→ **Requirement**
Each line of the data must be reproduced as it appears.
○ ○ ○ ○ ○ ○ ○
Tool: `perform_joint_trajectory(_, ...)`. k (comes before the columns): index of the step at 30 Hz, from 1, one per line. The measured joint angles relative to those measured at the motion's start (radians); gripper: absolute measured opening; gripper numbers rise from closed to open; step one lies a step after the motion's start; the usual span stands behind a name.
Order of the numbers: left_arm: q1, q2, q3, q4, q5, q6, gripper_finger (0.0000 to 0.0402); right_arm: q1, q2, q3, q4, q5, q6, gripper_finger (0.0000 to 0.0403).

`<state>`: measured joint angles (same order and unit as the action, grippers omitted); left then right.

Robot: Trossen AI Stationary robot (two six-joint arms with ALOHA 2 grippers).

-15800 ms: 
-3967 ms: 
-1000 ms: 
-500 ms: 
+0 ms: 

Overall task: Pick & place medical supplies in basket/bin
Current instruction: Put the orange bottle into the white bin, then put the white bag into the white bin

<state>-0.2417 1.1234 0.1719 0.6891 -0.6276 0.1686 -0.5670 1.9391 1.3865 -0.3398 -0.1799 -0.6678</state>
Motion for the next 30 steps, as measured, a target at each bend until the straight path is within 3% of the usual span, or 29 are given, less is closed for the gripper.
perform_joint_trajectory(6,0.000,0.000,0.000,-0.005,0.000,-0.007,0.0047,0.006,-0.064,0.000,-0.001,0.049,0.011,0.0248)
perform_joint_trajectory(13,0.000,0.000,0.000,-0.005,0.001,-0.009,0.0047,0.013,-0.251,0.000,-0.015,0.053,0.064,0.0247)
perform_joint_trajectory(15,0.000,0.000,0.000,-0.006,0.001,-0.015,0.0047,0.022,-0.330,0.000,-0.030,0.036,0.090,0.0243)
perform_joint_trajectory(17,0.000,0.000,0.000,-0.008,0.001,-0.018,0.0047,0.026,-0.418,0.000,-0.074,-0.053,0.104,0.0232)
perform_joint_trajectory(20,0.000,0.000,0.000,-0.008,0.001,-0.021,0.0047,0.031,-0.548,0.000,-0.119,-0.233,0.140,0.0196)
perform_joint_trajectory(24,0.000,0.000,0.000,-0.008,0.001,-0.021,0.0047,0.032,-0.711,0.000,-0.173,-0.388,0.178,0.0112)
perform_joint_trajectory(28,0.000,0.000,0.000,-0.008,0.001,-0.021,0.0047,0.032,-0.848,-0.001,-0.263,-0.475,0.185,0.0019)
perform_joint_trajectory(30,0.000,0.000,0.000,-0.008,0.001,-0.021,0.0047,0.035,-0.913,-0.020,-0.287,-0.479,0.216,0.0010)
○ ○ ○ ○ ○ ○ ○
→ **Response to the task**
Tool: `perform_joint_trajectory(_, ...)`. k (comes before the columns): index of the step at 30 Hz, from 1, one per line. The measured joint angles relative to those measured at the motion's start (radians); gripper: absolute measured opening; gripper numbers rise from closed to open; step one lies a step after the motion's start; the usual span stands behind a name.
Order of the numbers: left_arm: q1, q2, q3, q4, q5, q6, gripper_finger (0.0000 to 0.0402); right_arm: q1, q2, q3, q4, q5, q6, gripper_finger (0.0000 to 0.0403).

`<state>`: measured joint angles (same order and unit as the action, grippers omitted); left then right.

Robot: Trossen AI Stationary robot (two six-joint arms with ALOHA 2 grippers).

-15800 ms: 
-3967 ms: 
-1000 ms: 
-500 ms: 
+0 ms: 

Overall task: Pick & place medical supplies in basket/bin
Current instruction: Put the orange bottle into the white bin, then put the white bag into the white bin

<state>-0.2417 1.1234 0.1719 0.6891 -0.6276 0.1686 -0.5670 1.9391 1.3865 -0.3398 -0.1799 -0.6678</state>
Motion for the next 30 steps, as measured, a target at each bend until the straight path is within 3% of the usual span, or 29 are given, less is closed for the gripper.
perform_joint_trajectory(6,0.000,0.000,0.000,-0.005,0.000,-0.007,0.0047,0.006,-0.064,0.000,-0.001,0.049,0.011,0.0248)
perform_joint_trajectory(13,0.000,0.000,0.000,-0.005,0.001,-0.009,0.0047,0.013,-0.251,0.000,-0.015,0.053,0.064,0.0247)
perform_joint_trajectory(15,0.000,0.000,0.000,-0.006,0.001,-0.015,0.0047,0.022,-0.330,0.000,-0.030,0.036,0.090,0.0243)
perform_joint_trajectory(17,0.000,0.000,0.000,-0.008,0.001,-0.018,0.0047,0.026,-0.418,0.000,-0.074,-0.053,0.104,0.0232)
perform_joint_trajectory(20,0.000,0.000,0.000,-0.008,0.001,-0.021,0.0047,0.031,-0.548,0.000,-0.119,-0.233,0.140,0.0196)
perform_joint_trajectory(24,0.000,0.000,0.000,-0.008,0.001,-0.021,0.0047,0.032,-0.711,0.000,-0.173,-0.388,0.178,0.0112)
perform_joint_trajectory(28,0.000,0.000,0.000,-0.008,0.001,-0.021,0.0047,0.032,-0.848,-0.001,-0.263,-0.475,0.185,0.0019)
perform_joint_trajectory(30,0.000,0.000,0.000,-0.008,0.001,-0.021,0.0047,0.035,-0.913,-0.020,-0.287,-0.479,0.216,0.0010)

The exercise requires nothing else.